Prof. Mitch: Yes but it doesn’t breakdown the bulk of proteins, it mainly acts on transcription factors and short lived proteins.

Question: I see. The second issue is that your comment that the activation of the proteasome system has been observed in fasting animals or people?

Prof. Mitch: Animals.

Quetion: Suggests that the activation of the proteasome system is playing an intrinsic role in the metabolic response to starvation. We tend to think of this in someway as being bad but a lot of what the proteasome does is probably critical to survival.

Prof. Mitch: I think the argument has been that during fasting what is necessary is to provide glucose for certain cells that are obligatory for glucose: white cells, the renal medullar and at least initially the brain. So what’s happening is that the proteasome is breaking down muscle protein to give aminoacids which are going to the liver and being used to form glucose.

Question: I don’t know what god’s purpose was in doing all of this so I’m not quite sure what the purpose is but it would seem to me that there are a lot of other functions of the release of protein from muscle during starvation which are critical to life for example the need for new antibody production, the need for wound healing which are often present in an organism that in fact is unable to acquire food. They are often injured or sick and therefore, they often need new aminoacid sources for healing.

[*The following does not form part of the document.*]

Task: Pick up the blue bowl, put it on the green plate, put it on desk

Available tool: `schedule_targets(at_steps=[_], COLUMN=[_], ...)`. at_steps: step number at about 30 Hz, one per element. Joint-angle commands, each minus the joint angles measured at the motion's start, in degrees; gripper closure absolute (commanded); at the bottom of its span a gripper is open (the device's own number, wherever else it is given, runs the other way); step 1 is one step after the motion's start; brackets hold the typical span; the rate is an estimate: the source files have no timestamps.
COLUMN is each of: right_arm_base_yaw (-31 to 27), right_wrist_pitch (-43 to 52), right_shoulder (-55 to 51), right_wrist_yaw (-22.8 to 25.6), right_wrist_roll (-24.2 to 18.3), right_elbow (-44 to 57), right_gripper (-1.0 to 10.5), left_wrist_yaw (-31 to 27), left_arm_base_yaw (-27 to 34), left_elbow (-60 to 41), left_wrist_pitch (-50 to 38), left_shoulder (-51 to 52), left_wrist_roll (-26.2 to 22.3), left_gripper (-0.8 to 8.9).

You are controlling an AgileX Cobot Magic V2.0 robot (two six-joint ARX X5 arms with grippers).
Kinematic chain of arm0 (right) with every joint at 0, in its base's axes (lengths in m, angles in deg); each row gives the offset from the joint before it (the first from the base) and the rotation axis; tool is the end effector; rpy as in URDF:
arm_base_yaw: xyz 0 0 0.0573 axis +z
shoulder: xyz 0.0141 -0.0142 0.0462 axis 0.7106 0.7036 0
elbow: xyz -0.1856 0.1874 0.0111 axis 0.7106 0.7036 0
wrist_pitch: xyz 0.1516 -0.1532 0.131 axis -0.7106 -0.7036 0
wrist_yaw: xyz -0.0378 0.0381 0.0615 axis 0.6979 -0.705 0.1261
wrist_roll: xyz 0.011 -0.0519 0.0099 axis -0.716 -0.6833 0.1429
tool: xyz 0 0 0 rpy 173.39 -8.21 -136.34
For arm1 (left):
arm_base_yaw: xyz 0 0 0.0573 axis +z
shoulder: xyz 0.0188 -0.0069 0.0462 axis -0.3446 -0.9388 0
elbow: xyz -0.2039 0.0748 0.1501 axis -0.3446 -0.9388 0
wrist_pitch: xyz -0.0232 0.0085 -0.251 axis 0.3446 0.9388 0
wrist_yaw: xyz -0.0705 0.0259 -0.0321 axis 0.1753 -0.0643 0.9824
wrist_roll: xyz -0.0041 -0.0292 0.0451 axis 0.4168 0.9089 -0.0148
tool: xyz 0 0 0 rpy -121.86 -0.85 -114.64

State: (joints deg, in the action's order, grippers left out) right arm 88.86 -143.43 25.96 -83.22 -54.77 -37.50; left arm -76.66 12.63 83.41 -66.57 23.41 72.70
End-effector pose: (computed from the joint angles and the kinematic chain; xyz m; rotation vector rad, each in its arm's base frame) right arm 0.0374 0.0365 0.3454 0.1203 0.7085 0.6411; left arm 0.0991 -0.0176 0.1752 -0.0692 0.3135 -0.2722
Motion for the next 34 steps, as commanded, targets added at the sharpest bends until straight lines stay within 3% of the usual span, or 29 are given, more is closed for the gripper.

Prof. Mitch: That’s a good suggestion. Yes.

Chairman: Ok last question.

Quetion: Can you block the proteasome activity in bed rest if you infuse glucose?

Prof. Mitch: Unfortunately, that experiment hasn’t been done, it’s a good one but I think to the extent that you activate insulin and hence promote insulin signalling I would predict that you would reduce proteasome activity but it would be not because you’re providing glucose but because you’re stimulating insulin.

Chairman: So thank you very much Doctor Mitch.